それは空中でクルクルと回転しながら、どこかに飛んでいった。
「……おい、何してる。早くかかってこいよ」
「グ……グオオオオオオオオオオッ……」
サイクロプスは、目の前に立っている人間が先ほどまでとは何かが違うことに気づいたが、パワーで負けるわけがないと思ったサイクロプスは、連打の嵐を彼に打ち込むことにした。
「グオオオオオオオオオオオオオオオオオオッ!!」
巨大な拳が次々と彼に打ち込まれる。
しかし、彼はそれらを全て躱《かわ》していた。
ギリギリではなく、こちらの動きを先読みしているかのような動きで躱《かわ》していた。

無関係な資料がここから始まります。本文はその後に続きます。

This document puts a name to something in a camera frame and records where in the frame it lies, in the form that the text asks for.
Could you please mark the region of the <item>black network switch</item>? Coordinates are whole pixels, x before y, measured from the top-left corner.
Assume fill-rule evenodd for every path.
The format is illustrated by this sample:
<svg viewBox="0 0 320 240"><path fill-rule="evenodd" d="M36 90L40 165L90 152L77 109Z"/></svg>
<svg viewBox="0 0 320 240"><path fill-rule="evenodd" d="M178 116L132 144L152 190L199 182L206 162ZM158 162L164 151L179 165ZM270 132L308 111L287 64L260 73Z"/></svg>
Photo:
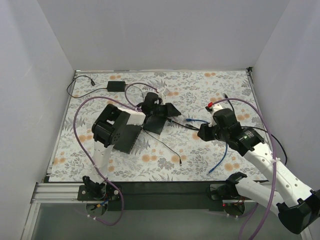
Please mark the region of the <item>black network switch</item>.
<svg viewBox="0 0 320 240"><path fill-rule="evenodd" d="M146 122L144 123L142 128L145 131L160 135L164 126L165 126L166 121L167 121L166 117L159 117L159 116L151 115L146 120Z"/></svg>
<svg viewBox="0 0 320 240"><path fill-rule="evenodd" d="M126 125L114 149L125 154L130 154L134 144L142 130L139 125Z"/></svg>

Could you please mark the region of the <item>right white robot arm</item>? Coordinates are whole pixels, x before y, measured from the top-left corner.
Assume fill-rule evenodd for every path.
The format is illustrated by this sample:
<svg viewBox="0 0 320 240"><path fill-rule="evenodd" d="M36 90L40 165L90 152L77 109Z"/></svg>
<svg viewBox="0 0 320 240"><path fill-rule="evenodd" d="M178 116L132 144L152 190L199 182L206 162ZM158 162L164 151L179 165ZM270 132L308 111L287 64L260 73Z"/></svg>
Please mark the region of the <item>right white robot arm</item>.
<svg viewBox="0 0 320 240"><path fill-rule="evenodd" d="M278 216L293 234L300 234L320 217L320 192L300 181L280 159L273 158L264 138L253 128L243 128L235 113L220 104L209 104L210 123L200 126L202 140L221 141L252 163L272 186L270 188L236 172L225 181L231 196L247 197Z"/></svg>

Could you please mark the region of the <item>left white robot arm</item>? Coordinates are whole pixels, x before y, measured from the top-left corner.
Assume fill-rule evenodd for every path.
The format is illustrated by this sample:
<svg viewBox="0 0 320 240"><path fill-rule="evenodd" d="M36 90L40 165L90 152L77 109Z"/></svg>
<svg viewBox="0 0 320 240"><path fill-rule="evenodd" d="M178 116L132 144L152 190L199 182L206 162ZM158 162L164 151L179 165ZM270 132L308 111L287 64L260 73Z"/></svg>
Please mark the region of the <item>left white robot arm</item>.
<svg viewBox="0 0 320 240"><path fill-rule="evenodd" d="M159 135L168 118L181 115L171 102L165 102L163 97L153 92L147 93L133 110L108 104L91 128L94 170L82 178L84 184L97 195L98 186L107 178L113 149L129 154L142 130Z"/></svg>

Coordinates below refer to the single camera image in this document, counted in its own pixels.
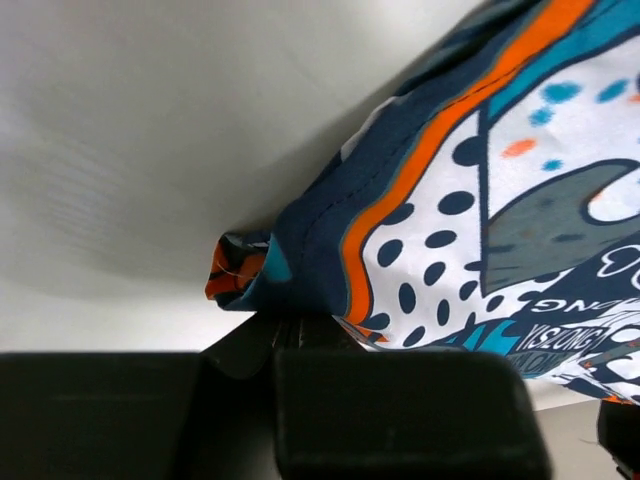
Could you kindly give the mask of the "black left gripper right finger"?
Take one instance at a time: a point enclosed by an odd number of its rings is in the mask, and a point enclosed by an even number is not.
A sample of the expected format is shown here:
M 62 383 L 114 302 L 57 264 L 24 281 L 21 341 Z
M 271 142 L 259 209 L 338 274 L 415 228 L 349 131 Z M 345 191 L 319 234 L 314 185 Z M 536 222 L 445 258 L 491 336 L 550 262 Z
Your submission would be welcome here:
M 365 351 L 323 317 L 256 314 L 203 353 L 213 479 L 546 479 L 503 358 Z

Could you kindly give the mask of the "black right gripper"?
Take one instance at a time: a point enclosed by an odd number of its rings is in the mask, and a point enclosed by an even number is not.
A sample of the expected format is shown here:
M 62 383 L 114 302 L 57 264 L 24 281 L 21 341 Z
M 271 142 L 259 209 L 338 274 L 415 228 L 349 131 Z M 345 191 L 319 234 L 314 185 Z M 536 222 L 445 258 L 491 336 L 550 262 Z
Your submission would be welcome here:
M 612 457 L 616 471 L 627 480 L 639 480 L 639 415 L 637 405 L 600 402 L 598 443 Z

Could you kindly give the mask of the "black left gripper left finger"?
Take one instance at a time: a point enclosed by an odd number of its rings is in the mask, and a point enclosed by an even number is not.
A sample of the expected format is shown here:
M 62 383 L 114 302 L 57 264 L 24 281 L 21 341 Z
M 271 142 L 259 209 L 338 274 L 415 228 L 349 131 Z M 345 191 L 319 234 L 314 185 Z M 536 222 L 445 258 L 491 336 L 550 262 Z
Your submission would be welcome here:
M 5 353 L 4 479 L 173 479 L 194 353 Z

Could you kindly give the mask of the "colourful patterned shorts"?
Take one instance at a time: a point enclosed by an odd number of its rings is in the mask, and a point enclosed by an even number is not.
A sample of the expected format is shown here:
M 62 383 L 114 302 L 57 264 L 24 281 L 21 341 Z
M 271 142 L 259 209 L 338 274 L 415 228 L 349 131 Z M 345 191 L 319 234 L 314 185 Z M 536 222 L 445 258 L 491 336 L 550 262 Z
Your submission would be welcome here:
M 637 404 L 638 3 L 485 3 L 205 293 Z

「俺の力は少し特殊でな……。ピンチになればなるほど、限界以上の力を発揮できるんだよ……。こんな風にな……!」
彼は、サイクロプスの右手首に蹴《け》りを入れた。
「グオオオオオオオオオオオオオオオオオオッ!!」
泣き叫ぶサイクロプス。
しかし、彼はその一瞬を無駄にはしない……。
「布田式抹殺術……弐《に》の型一番……」
彼はサイクロプスの目を潰《つぶ》すために、思い切りジャンプすると、迷いなど微塵《みじん》も感じられない目で攻撃した。
「『神経抹殺』……!!」
「グオオオオオオオオオオオオオオオオオオッ!!」
断末魔の叫びを上げながら、仰向けで倒れるサイクロプス。
何も言わずに着地する布田。彼は、サイクロプスの目の光が完全に消えるのでその目で見届けるまで、サイクロプスの側《そば》にいた。
それが分かると、すぐに合掌《がっしょう》し、お辞儀《じぎ》をした。
「お前のおかげで……俺はまた強くなれたよ。ありがとう……。向こうで会えたら、またやろうな……」
彼はそう言うと、糸が切れた人形のようにパタリと地面に倒れた。
「……兄様ー!」
彼が意識を失う直前に見たのは、自分のところに駆け寄ってくる涙目の幼女の姿だった……。